• Problem requirements: Your output should be the lines below from the one with "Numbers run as" through the one with "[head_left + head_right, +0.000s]", copied exactly, pictures excluded.
(Provided information Opens)
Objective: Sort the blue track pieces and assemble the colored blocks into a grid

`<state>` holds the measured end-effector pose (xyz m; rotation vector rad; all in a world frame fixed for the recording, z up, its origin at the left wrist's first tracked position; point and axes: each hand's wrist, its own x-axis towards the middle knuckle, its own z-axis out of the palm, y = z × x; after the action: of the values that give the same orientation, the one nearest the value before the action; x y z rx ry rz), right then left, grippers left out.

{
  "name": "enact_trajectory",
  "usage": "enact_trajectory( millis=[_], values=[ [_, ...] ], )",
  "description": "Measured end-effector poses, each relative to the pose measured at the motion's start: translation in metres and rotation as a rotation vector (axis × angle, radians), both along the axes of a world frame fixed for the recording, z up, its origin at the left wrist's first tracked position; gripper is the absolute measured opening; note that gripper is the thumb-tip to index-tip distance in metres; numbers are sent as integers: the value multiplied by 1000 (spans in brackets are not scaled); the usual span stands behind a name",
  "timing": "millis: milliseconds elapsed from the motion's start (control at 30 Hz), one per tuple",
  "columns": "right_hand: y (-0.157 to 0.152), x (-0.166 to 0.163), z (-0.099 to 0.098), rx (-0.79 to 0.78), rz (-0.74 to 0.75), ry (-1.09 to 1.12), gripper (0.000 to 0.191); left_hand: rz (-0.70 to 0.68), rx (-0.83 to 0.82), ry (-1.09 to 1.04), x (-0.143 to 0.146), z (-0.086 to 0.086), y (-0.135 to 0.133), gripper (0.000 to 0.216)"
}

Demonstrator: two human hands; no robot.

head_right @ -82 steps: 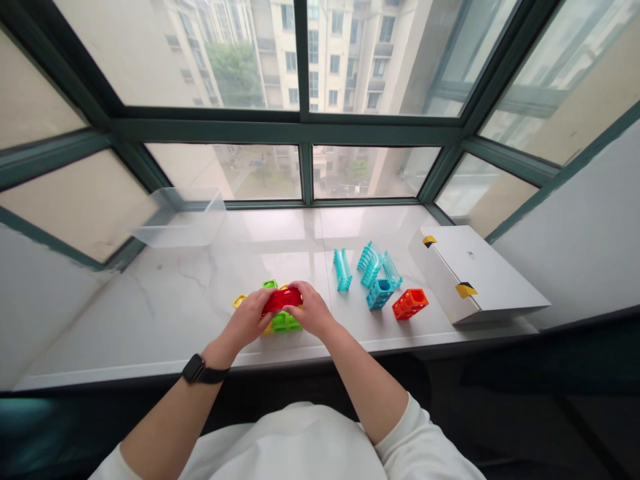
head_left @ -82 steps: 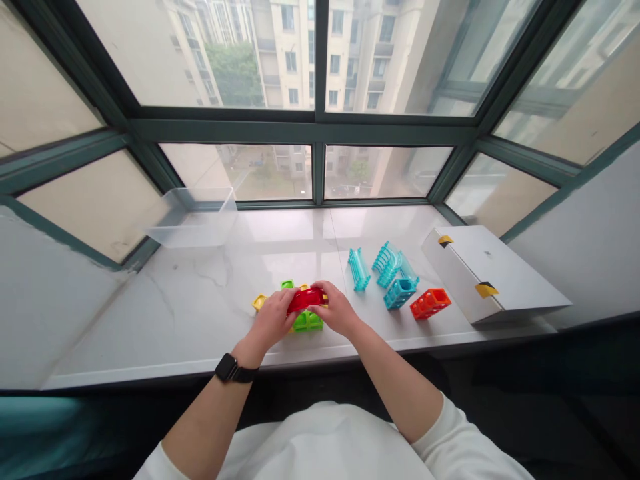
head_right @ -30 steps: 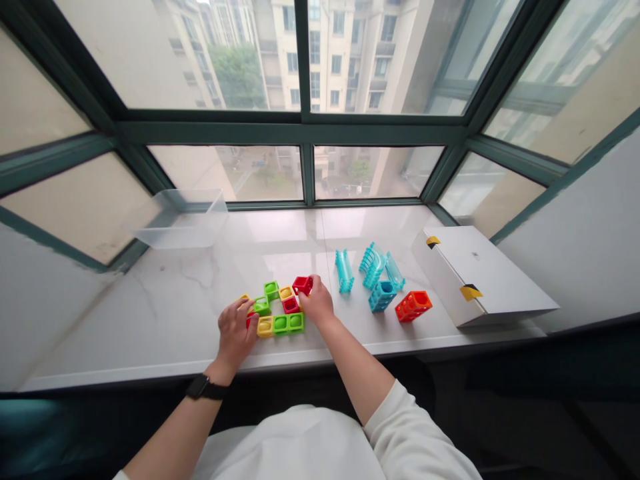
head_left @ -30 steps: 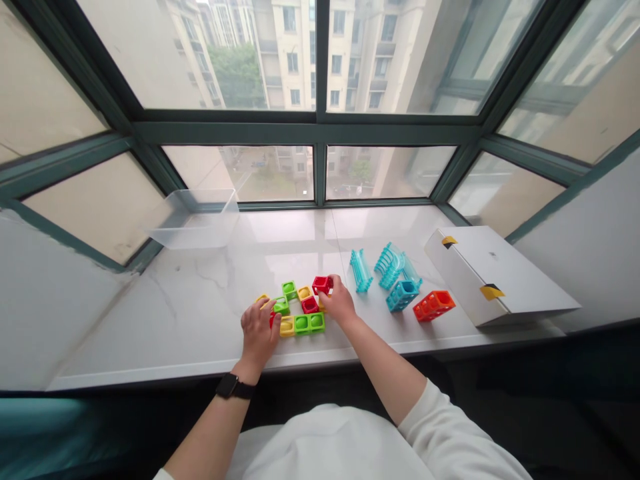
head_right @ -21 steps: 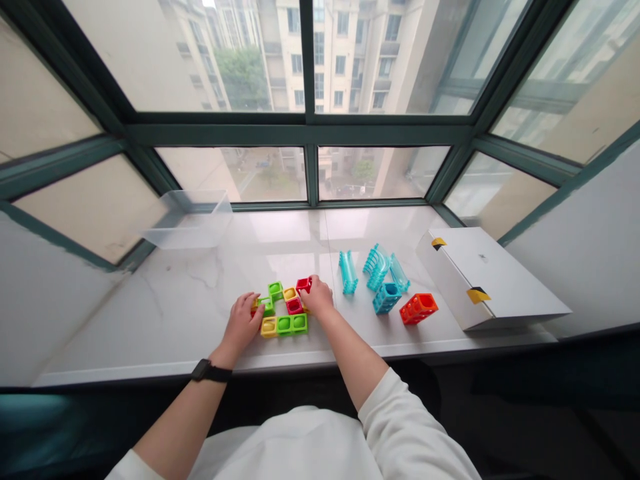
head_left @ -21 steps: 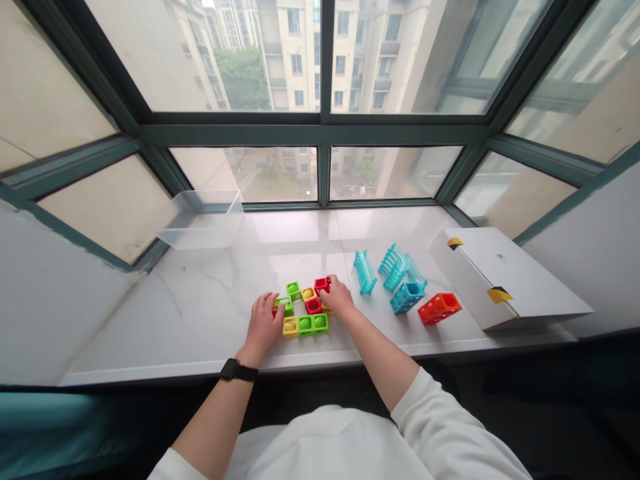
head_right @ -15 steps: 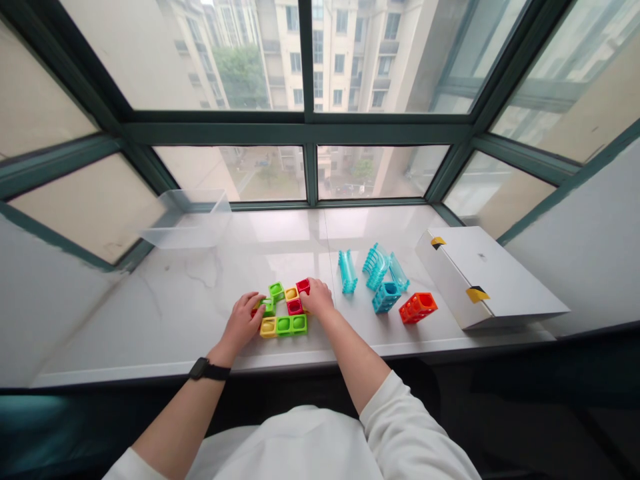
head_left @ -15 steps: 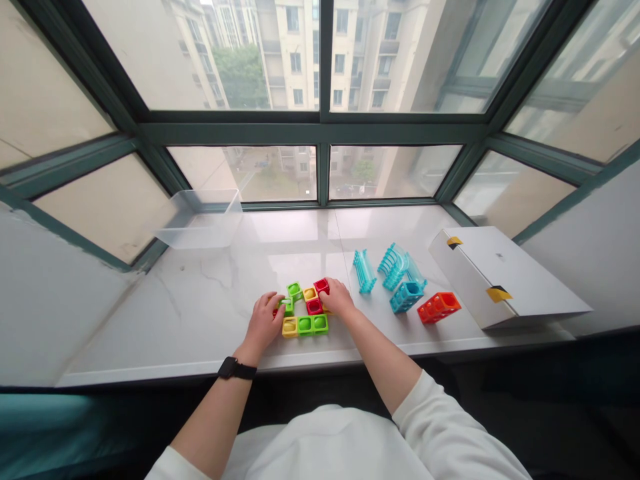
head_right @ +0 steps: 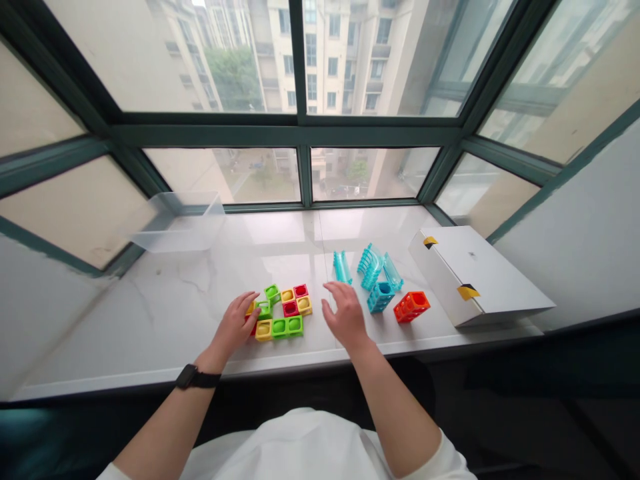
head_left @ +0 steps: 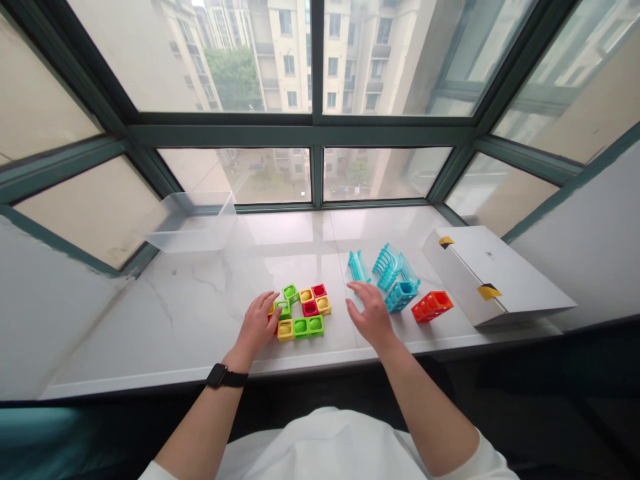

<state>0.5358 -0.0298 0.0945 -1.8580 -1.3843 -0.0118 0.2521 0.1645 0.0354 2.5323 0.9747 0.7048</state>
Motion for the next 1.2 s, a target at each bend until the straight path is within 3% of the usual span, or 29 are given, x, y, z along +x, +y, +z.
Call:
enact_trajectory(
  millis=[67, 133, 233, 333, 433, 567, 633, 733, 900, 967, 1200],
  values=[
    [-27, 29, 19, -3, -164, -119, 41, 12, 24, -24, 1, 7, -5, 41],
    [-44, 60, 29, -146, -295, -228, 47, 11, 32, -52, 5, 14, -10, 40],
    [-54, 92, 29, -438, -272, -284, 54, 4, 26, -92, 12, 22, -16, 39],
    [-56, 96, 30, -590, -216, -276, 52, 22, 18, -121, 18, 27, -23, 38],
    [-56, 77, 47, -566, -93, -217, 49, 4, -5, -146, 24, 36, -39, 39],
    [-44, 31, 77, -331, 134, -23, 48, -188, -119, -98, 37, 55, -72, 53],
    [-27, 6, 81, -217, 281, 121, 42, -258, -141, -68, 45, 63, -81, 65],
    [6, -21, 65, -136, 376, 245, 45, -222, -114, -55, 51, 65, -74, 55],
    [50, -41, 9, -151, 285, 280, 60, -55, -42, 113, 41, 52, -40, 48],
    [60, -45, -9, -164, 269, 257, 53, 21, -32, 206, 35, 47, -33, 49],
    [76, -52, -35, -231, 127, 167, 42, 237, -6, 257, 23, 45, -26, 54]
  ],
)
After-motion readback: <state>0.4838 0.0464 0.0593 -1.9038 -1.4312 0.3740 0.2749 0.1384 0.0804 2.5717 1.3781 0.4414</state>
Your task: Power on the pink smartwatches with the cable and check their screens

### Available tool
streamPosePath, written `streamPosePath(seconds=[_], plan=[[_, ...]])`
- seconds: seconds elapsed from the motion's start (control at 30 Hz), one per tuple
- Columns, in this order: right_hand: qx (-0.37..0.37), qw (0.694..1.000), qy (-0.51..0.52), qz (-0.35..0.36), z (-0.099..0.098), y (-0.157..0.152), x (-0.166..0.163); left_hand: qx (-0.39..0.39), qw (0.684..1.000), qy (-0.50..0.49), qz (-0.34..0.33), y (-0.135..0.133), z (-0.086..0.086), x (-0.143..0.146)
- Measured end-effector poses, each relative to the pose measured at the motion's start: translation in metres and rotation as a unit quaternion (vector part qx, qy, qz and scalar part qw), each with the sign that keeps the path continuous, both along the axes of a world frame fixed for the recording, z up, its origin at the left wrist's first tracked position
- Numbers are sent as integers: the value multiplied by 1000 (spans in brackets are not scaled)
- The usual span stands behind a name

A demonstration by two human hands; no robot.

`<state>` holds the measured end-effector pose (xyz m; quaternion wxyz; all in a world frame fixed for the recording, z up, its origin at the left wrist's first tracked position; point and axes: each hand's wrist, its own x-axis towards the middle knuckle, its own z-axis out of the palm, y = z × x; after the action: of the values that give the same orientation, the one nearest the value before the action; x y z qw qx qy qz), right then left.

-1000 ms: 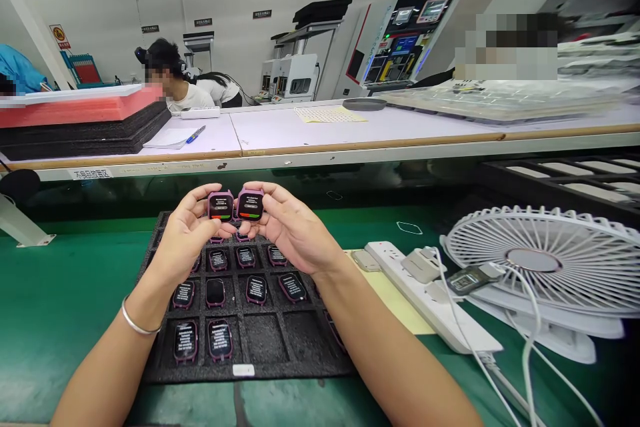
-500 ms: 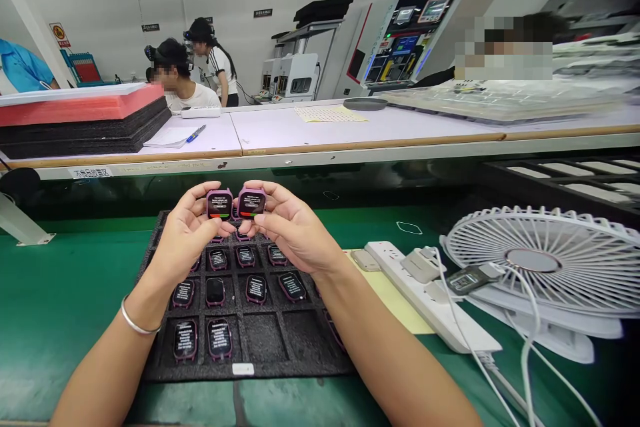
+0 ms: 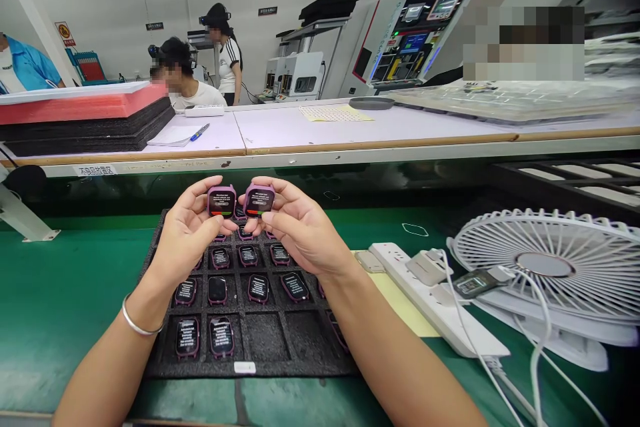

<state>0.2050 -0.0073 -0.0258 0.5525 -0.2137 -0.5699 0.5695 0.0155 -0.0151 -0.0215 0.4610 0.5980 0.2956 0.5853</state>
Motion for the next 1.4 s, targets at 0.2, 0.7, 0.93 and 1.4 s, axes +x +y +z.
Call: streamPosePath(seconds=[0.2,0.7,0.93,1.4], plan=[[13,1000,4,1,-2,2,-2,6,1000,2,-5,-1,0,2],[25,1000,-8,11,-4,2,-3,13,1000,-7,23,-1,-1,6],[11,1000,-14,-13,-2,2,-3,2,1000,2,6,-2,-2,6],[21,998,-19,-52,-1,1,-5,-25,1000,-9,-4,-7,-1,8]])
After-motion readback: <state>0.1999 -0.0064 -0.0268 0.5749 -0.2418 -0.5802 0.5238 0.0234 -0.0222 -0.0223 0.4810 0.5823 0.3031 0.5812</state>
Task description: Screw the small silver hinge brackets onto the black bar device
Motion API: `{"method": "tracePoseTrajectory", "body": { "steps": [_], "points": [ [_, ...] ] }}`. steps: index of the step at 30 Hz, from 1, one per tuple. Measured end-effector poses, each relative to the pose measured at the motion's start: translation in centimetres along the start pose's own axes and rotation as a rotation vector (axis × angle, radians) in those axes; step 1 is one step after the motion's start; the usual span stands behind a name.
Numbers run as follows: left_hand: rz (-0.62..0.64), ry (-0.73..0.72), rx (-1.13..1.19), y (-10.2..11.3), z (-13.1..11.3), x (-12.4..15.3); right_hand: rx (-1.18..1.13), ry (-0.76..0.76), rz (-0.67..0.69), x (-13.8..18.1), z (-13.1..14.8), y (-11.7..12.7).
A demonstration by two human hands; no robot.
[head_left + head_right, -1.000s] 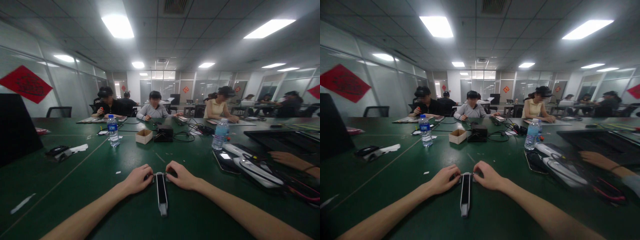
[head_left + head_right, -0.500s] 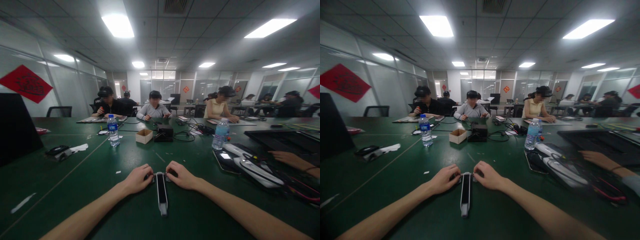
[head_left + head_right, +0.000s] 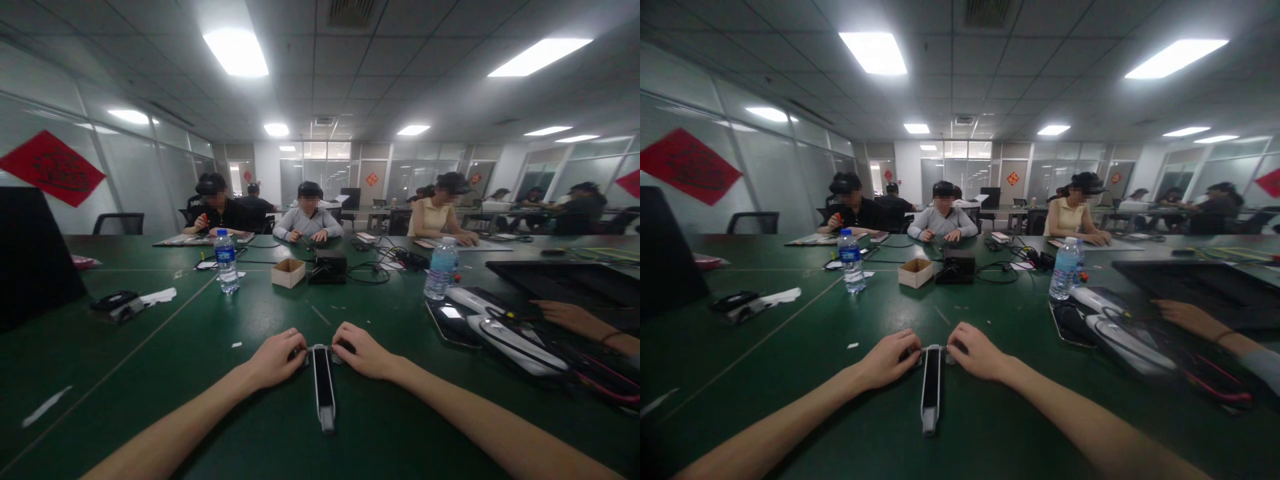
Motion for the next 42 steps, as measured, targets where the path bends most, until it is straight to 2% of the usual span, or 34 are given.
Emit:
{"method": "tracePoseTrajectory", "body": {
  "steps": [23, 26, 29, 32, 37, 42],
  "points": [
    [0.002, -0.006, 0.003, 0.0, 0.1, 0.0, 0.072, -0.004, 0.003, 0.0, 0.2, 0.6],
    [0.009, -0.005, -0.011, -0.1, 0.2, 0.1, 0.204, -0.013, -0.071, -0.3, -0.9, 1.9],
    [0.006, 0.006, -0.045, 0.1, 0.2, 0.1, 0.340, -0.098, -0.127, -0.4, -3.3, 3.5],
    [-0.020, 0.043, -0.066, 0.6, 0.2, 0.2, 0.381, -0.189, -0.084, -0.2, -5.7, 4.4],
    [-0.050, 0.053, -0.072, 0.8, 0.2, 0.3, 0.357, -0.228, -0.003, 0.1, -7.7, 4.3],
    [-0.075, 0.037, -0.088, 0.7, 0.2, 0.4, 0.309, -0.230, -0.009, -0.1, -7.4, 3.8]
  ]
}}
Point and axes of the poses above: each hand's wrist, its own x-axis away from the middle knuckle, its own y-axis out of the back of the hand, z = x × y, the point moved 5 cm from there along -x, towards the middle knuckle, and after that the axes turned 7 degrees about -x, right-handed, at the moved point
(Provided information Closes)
• Exercise output:
Numbers run as follows: left_hand: rz (-0.62..0.64), ry (-0.73..0.72), rx (-1.13..1.19), y (-10.2..11.3), z (-13.1..11.3), x (-12.4..15.3); right_hand: rx (-1.18..1.13), ry (-0.76..0.76), rz (-0.67..0.69), x (-13.8..18.1), z (-13.1..14.8), y (-11.7..12.7).
A demonstration by two human hands; no robot.
[head_left + head_right, -1.000s] 
[head_left + head_right, -0.500s] 
[head_left + head_right, +0.000s] 

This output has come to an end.